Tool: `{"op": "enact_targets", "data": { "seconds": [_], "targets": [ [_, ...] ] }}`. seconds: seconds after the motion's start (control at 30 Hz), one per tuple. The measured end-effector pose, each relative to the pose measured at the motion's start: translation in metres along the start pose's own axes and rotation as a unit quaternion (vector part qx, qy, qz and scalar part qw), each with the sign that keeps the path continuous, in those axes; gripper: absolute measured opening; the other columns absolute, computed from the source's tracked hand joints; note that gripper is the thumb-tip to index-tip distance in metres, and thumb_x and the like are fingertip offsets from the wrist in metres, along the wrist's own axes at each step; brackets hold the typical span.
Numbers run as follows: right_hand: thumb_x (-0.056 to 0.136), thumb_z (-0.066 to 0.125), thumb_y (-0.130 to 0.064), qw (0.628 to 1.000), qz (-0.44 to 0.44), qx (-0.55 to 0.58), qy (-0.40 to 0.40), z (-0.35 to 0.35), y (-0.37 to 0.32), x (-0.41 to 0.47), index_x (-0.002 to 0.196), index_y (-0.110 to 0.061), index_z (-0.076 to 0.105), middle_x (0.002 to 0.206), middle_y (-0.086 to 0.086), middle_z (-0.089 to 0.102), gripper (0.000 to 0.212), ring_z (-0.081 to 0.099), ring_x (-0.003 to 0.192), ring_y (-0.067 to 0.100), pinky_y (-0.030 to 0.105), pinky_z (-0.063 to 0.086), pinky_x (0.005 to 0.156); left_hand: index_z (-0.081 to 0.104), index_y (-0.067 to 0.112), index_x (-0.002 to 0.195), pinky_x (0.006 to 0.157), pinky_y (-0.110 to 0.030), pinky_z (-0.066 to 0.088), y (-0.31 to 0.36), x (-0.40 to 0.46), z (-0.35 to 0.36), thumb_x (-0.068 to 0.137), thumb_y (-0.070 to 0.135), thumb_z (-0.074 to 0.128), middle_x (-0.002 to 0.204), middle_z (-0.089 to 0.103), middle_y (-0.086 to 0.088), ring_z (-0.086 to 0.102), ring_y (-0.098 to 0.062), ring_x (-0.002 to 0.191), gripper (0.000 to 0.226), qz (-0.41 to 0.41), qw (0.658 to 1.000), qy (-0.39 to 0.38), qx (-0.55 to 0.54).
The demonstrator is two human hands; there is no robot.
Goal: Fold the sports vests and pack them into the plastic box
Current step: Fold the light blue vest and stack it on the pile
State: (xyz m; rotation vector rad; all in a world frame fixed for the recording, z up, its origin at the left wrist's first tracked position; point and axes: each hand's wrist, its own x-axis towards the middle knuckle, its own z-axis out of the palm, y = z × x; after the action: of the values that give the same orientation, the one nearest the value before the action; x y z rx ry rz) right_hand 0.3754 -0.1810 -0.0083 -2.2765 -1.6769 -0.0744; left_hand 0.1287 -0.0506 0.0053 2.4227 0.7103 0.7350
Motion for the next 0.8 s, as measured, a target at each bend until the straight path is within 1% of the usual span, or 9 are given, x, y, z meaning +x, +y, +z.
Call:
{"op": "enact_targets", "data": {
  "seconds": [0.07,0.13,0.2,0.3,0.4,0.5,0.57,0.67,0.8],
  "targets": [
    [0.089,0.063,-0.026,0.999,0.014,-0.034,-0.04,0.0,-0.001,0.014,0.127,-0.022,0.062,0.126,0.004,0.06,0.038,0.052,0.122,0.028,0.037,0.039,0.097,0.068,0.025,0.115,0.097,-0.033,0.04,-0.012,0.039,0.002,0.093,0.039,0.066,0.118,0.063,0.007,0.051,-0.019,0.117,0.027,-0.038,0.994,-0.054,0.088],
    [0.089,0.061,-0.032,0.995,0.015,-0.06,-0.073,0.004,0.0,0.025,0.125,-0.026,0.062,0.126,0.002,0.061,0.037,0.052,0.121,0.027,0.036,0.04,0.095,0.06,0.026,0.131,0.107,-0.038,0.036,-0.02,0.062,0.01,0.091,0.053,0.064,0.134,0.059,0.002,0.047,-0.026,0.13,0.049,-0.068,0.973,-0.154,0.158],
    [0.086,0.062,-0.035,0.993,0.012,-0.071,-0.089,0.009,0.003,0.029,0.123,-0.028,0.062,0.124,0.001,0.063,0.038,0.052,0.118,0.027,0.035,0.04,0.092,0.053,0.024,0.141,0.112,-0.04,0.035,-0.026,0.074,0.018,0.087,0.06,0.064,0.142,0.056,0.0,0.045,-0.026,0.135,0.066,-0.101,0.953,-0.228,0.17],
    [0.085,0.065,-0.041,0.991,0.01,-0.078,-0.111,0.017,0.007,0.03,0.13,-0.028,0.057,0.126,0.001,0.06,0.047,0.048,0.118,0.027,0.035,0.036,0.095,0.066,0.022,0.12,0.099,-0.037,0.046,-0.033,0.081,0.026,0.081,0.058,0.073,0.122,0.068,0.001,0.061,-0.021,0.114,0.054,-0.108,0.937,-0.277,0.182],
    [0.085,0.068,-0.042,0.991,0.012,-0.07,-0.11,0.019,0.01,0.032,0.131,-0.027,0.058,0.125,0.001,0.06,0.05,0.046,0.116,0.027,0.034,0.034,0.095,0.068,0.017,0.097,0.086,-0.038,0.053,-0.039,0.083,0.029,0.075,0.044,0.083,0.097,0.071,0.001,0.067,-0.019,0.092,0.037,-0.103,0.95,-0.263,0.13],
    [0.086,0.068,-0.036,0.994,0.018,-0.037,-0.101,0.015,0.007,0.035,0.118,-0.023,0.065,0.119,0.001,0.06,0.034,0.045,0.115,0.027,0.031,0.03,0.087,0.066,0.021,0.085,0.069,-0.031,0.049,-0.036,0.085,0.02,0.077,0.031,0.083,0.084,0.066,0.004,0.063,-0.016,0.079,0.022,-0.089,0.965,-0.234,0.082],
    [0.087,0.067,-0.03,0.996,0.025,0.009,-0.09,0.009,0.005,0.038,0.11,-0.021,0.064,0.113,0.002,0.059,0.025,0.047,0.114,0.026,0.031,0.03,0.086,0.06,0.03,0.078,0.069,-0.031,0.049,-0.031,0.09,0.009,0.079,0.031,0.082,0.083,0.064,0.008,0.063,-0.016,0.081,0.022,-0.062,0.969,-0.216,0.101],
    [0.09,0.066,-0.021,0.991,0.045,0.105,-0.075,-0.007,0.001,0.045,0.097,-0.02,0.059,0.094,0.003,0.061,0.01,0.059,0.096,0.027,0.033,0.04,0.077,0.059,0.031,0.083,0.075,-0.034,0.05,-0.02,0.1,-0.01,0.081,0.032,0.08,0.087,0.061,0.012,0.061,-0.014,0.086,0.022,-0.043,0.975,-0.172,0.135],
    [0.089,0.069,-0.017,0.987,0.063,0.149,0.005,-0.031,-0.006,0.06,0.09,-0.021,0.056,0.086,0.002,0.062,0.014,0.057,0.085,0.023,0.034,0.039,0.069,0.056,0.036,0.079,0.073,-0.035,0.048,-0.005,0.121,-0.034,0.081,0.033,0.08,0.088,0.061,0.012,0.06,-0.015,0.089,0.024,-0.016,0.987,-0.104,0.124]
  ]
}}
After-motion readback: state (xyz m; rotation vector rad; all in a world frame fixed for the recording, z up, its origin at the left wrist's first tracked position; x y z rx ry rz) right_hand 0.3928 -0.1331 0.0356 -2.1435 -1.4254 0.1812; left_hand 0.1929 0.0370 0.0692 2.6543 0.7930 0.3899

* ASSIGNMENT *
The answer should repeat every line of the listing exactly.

* RESULT FOR THIS TASK *
Tool: `{"op": "enact_targets", "data": { "seconds": [_], "targets": [ [_, ...] ] }}`. seconds: seconds after the motion's start (control at 30 Hz), one per tuple. The measured end-effector pose, each relative to the pose measured at the motion's start: translation in metres along the start pose's own axes and rotation as a unit quaternion (vector part qx, qy, qz and scalar part qw), each with the sign that keeps the path continuous, in those axes; gripper: absolute measured opening; the other columns absolute, computed from the source's tracked hand joints; note that gripper is the thumb-tip to index-tip distance in metres, and thumb_x and the like are fingertip offsets from the wrist in metres, along the wrist's own axes at each step; brackets hold the typical span.
Numbers run as follows: right_hand: thumb_x (-0.056 to 0.136), thumb_z (-0.066 to 0.125), thumb_y (-0.130 to 0.064), qw (0.628 to 1.000), qz (-0.44 to 0.44), qx (-0.55 to 0.58), qy (-0.40 to 0.40), z (-0.35 to 0.35), y (-0.37 to 0.32), x (-0.41 to 0.47), index_x (-0.002 to 0.196), index_y (-0.110 to 0.061), index_z (-0.076 to 0.105), middle_x (0.002 to 0.206), middle_y (-0.086 to 0.086), middle_z (-0.089 to 0.102), gripper (0.000 to 0.212), ring_z (-0.081 to 0.099), ring_x (-0.003 to 0.192), ring_y (-0.067 to 0.100), pinky_y (-0.030 to 0.105), pinky_z (-0.063 to 0.086), pinky_x (0.005 to 0.156); left_hand: index_z (-0.081 to 0.104), index_y (-0.067 to 0.112), index_x (-0.002 to 0.195), pinky_x (0.006 to 0.157), pinky_y (-0.110 to 0.030), pinky_z (-0.066 to 0.088), y (-0.31 to 0.36), x (-0.40 to 0.46), z (-0.35 to 0.36), thumb_x (-0.068 to 0.137), thumb_y (-0.070 to 0.135), thumb_z (-0.074 to 0.128), middle_x (-0.002 to 0.204), middle_z (-0.089 to 0.103), middle_y (-0.086 to 0.088), ring_z (-0.086 to 0.102), ring_y (-0.098 to 0.062), ring_x (-0.002 to 0.191), gripper (0.000 to 0.226), qz (-0.41 to 0.41), qw (0.658 to 1.000), qy (-0.39 to 0.38), qx (-0.55 to 0.54).
The demonstrator is two human hands; there is no robot.
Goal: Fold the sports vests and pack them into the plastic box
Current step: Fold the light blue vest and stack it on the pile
State: (xyz m; rotation vector rad; all in a world frame fixed for the recording, z up, its origin at the left wrist's first tracked position; point and axes: each hand's wrist, its own x-axis towards the middle knuckle, its own z-axis out of the palm, y = z × x; after the action: of the values that give the same orientation, the one nearest the value before the action; x y z rx ry rz) right_hand 0.3754 -0.1810 -0.0083 -2.2765 -1.6769 -0.0744; left_hand 0.1287 -0.0506 0.0053 2.4227 0.7103 0.7350
Motion for the next 0.8 s, as measured, a target at each bend until the straight path is within 1% of the usual span, or 9 are given, x, y, z meaning +x, +y, +z.
Call:
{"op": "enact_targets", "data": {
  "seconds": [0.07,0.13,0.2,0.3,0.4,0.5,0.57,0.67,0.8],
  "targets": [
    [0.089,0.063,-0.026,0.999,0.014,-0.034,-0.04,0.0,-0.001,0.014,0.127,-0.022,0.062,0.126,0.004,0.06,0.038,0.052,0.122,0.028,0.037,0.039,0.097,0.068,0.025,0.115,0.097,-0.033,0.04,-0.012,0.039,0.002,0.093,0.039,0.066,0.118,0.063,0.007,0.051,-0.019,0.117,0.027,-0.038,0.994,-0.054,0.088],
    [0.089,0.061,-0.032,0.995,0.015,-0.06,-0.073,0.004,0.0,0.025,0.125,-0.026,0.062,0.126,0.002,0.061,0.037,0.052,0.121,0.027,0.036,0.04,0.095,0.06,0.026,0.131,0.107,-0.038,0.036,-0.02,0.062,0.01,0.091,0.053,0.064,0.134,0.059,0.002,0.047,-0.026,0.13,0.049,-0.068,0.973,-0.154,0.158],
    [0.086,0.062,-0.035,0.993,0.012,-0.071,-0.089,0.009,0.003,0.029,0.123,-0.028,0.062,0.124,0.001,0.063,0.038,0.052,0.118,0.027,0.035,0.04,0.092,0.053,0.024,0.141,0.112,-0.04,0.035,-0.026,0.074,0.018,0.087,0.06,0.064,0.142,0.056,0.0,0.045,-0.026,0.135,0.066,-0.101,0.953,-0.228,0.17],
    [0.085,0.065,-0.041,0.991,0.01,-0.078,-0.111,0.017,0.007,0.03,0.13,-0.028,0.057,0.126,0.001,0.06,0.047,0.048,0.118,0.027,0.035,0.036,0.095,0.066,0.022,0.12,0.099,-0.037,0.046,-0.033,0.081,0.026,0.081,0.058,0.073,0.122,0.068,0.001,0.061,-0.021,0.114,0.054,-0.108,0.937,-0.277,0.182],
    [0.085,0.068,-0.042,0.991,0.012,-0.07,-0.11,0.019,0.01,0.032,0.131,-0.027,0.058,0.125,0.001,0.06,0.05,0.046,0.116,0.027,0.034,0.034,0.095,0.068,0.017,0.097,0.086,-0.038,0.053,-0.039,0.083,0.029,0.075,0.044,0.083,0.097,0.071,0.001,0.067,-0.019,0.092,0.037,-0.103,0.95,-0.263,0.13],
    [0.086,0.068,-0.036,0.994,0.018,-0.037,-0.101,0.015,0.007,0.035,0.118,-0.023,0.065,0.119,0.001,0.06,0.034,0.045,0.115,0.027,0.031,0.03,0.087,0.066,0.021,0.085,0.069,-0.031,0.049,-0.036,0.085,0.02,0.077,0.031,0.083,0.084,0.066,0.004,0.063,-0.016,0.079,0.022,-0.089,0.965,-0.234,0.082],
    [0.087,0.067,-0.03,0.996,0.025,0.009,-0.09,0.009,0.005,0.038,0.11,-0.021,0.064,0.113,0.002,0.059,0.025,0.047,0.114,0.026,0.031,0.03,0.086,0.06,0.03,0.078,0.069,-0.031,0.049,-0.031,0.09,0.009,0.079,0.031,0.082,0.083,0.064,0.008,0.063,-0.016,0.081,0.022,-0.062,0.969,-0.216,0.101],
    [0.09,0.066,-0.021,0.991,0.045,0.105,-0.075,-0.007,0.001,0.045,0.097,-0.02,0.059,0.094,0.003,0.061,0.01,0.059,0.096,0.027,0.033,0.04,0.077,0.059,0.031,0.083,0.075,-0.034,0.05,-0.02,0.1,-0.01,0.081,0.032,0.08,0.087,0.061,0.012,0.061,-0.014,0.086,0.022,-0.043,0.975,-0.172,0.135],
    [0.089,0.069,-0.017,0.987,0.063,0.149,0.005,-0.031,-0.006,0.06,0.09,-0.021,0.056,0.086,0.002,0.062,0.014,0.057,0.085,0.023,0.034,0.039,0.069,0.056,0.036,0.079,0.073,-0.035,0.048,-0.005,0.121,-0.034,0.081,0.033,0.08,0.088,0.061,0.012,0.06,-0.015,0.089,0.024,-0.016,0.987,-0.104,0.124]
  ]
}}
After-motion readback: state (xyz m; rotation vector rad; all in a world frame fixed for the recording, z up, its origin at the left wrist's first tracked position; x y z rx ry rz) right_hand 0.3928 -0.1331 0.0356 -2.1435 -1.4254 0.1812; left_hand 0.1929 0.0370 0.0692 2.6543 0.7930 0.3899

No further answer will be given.